Athena Connection with R

2.3k Views Asked by At

I am new to Athena. I want to connect this with R

Sys.getenv()
    URL <- 'https://s3.amazonaws.com/athena-downloads/drivers/AthenaJDBC42_2.0.14.jar'
fil <- basename(URL)
if (!file.exists(fil)) download.file(URL, fil)

drv <- JDBC(driverClass="com.simba.athena.jdbc.Driver", fil, identifier.quote="'")

This is the error message

Error in .jfindClass(as.character(driverClass)[1]) : 
  java.lang.ClassNotFoundException

Referred this article https://aws.amazon.com/blogs/big-data/running-r-on-amazon-athena/

   con <- jdbcConnection <- dbConnect(drv, 'jdbc:awsathena://athena.ap-south-1.amazonaws.com:443/',
                                   s3_staging_dir="s3://aws-athena-query-results-ap-south-1-region/",
                                   user=("xxx"),
                                   password=("xxx"))  

Need help really struggling from two days

Thanks in advance. I downloaded jar files and java.

2

There are 2 best solutions below

2
On BEST ANSWER

You are using a newer driver version and the driver is now developed by simba and therefore the driver class name has changed.

The driver class is now com.simba.athena.jdbc.Driver.

You may also want to check out AWR.Athena - A nice R package to interact with Athena.

0
On

If you are still having difficulty with the JDBC drivers for Athena you could always try: RAthena or noctua. These two packages opt in using AWS SDK to make the connection to AWS Athena.
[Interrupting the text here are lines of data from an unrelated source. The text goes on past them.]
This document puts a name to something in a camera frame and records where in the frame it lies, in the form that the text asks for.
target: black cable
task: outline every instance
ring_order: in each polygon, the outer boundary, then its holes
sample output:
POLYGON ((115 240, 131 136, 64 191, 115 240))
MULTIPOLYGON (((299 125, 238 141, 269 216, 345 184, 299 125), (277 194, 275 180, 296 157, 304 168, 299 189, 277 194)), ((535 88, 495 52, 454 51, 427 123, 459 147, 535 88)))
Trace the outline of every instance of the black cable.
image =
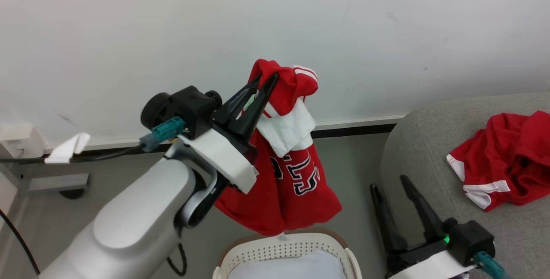
POLYGON ((187 257, 185 256, 185 251, 183 250, 183 245, 181 245, 181 242, 177 245, 177 248, 179 249, 179 254, 181 255, 181 262, 183 263, 183 269, 180 271, 175 267, 174 263, 172 263, 170 257, 166 259, 168 264, 170 265, 170 268, 179 275, 180 277, 183 277, 185 273, 187 273, 187 257))
MULTIPOLYGON (((86 157, 86 156, 75 156, 72 157, 69 162, 70 163, 81 163, 81 162, 95 162, 95 161, 102 161, 104 159, 110 159, 110 158, 116 158, 119 156, 124 156, 126 154, 131 154, 132 152, 137 152, 138 150, 141 150, 144 147, 143 144, 139 144, 139 146, 130 147, 126 149, 122 149, 116 152, 111 152, 107 154, 102 154, 99 156, 92 156, 92 157, 86 157)), ((2 158, 0 159, 0 163, 44 163, 45 158, 2 158)))
POLYGON ((19 234, 15 226, 13 226, 12 221, 8 219, 8 216, 6 216, 6 214, 2 211, 2 209, 0 209, 0 216, 2 216, 2 219, 4 219, 4 221, 6 221, 6 224, 9 226, 10 230, 12 230, 17 240, 19 240, 19 243, 23 247, 23 250, 25 250, 25 253, 29 258, 31 265, 33 266, 36 276, 40 275, 40 271, 38 269, 38 266, 36 265, 33 255, 31 254, 31 251, 29 250, 29 247, 27 247, 27 244, 25 244, 25 241, 23 240, 23 238, 21 237, 21 235, 19 234))

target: red fabric
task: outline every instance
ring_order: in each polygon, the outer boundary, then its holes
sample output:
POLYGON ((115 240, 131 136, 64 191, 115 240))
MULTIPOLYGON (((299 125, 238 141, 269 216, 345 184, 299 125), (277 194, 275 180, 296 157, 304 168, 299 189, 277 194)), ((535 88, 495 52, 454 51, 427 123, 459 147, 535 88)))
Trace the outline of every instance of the red fabric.
MULTIPOLYGON (((317 90, 317 81, 311 74, 296 74, 275 61, 256 61, 249 80, 262 74, 262 86, 274 73, 279 73, 279 81, 269 102, 279 115, 289 113, 298 97, 317 90)), ((313 145, 278 158, 257 130, 251 144, 258 148, 255 166, 260 174, 256 184, 248 194, 226 189, 216 202, 223 213, 250 230, 273 236, 326 222, 342 210, 338 198, 327 186, 313 145)))
POLYGON ((263 85, 275 73, 279 73, 279 80, 271 93, 269 102, 273 105, 279 116, 284 116, 291 112, 299 97, 312 95, 318 89, 317 81, 308 75, 295 74, 294 69, 290 67, 281 67, 275 61, 262 59, 254 63, 248 82, 253 81, 261 74, 260 85, 263 85))
POLYGON ((506 181, 510 191, 487 192, 491 203, 485 211, 539 199, 550 193, 550 114, 492 116, 486 129, 451 155, 464 162, 466 186, 506 181))

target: perforated basket side
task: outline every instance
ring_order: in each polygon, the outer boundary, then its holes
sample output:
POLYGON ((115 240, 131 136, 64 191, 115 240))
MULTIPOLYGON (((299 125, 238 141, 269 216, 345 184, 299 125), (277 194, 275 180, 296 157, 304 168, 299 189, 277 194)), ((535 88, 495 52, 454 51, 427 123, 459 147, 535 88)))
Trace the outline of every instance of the perforated basket side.
POLYGON ((318 249, 337 257, 342 263, 346 278, 354 279, 354 267, 345 250, 347 247, 338 234, 329 230, 305 230, 289 233, 284 237, 243 238, 230 246, 220 257, 216 279, 226 279, 235 267, 244 262, 296 258, 318 249))

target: teal connector
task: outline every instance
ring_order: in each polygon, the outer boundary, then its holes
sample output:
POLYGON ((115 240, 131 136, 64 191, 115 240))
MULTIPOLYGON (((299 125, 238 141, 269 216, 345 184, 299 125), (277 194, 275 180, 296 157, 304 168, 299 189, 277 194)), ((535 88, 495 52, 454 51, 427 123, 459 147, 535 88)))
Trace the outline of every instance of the teal connector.
POLYGON ((476 253, 474 256, 474 263, 493 279, 511 279, 511 277, 506 274, 504 268, 493 260, 489 254, 483 251, 476 253))
POLYGON ((151 132, 159 142, 176 138, 183 133, 185 122, 180 117, 173 117, 167 122, 155 126, 151 132))

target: gray sofa
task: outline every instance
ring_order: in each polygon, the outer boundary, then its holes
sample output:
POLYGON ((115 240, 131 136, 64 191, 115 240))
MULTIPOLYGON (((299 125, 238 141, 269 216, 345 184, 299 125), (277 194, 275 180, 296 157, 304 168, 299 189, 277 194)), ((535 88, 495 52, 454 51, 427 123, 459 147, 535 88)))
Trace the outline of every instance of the gray sofa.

RAthena uses Python boto3 sdk (similar to pyathena), through reticulate.

noctua uses R paws sdk.

Code Example:

library(DBI)

# connect to AWS
# using ~/.aws/credentials to store aws credentials
con <- dbConnect(RAthena::athena(),
                 s3_staging_dir = "s3://mybucket/")

# upload some data into aws athena
dbWriteTable(con, "iris", iris)

# query iris in aws athena
dbGetQuery(con, "select * from iris")

NOTE: noctua works extactly the same way as code example above but instead the driver is: noctua::athena()